Page is a not externally linkable
- Search Engines
-- Sitemaps, Meta Data, and robots.txt
---- In the era of increasing numbers of bad bots is robots.txt irrelevant?


incrediBILL - 4:40 pm on Feb 20, 2006 (gmt 0)


until some new standard is adopted

Which is somewhat desperately needed as there are all sorts of bots looking for all sorts of content and keeping pace with them just isn't viable.

You could keep a lot of bots off your site if you could just tell them what type of data you have on your site so Oodle wouldn't crawl looking for classifieds if you didn't have any, or Kosmix wouldn't be looking for health information, or that Polish crawler I'd never heard of before or can't pronounce wouldn't be scanning for Polish language pages, etc.
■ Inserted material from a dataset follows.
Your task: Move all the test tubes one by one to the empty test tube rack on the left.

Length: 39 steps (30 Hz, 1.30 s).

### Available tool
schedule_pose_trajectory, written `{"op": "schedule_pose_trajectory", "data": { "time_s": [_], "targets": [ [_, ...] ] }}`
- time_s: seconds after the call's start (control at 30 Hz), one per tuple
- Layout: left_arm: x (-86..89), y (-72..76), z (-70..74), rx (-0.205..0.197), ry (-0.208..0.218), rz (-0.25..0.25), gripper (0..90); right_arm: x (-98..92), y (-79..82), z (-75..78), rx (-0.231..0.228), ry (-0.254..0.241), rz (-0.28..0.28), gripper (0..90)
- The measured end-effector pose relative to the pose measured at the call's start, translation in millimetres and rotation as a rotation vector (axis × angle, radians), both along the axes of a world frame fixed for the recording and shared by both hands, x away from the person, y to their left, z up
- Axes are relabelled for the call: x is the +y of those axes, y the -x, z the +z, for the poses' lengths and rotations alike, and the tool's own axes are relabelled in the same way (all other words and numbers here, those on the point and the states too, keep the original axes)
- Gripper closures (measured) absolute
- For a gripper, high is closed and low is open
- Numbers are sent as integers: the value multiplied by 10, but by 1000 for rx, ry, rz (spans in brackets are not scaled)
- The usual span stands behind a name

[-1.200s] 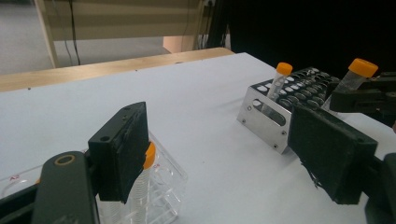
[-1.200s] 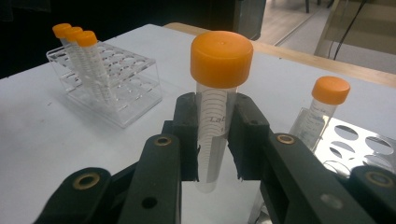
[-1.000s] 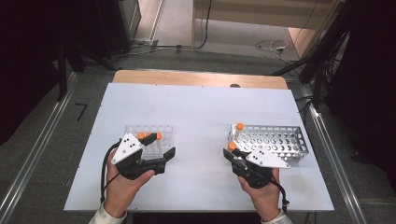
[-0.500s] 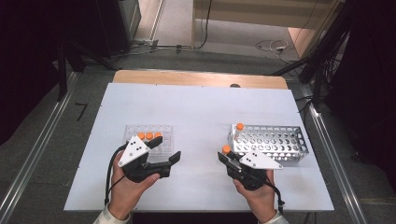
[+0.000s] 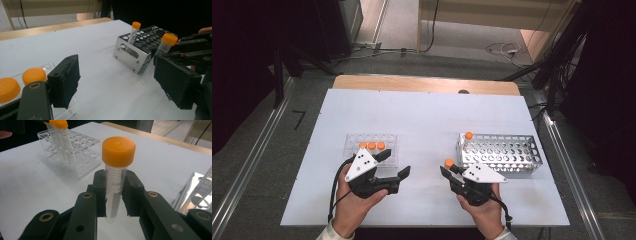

Additionally, there needs to be a mechanism in place to verify the bot is who it says it is so scrapers just can't minic Google and crawl the site.

Don't have a bright idea at the moment to solve the weaknesses of robots.txt other that just whitelisting the allowed bots and everything else is blocked by default and enforced using .htaccess

Not even sure in this current climate of entitlement to crawl that creating a better standard would solve anything.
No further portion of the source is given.